_Task instructions_
Please return exactly the lines from the beginning of the listing up to and including the line with "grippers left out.", with no pictures.
Start of Block
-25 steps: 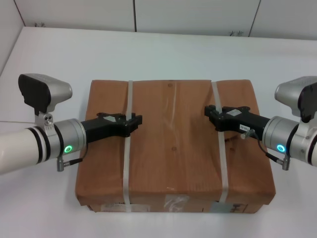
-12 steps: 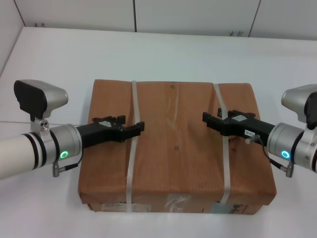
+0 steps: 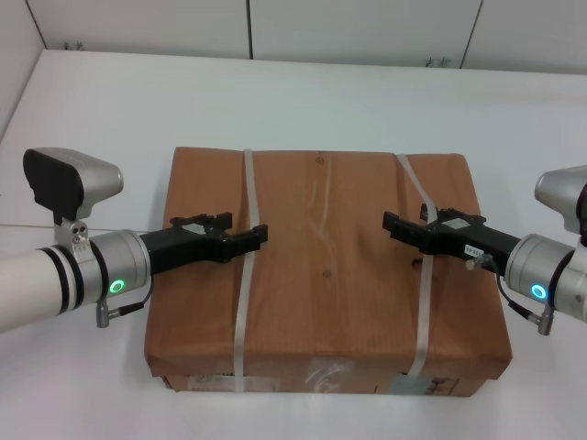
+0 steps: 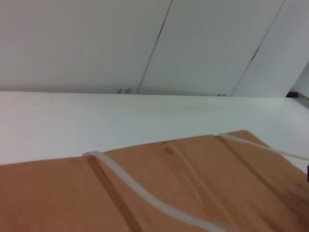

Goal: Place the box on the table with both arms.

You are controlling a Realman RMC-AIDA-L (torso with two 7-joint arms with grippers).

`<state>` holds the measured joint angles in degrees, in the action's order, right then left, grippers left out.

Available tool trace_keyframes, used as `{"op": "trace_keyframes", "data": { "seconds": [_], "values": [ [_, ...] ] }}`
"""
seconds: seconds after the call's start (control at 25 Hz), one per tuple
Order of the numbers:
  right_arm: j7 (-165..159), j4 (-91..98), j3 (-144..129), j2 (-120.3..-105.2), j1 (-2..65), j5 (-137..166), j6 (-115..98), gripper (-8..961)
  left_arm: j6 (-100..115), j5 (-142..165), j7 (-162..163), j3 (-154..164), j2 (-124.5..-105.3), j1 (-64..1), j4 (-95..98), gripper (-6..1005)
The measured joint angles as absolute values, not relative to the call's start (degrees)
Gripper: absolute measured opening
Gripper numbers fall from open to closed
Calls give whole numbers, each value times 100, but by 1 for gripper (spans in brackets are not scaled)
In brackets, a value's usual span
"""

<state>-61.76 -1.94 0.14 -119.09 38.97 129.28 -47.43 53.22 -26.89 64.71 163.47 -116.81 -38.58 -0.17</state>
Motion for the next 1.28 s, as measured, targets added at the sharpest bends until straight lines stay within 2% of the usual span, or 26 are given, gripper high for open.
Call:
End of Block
_Expected answer_
-25 steps: 
-12 steps: 
+0 steps: 
+0 steps: 

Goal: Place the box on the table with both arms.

You are controlling a Realman RMC-AIDA-L (torso with two 7-joint arms with grippers).

`<state>` holds the measured joint angles in degrees, in the action's order, right then left, grippers left out.

No more output is needed for this exercise.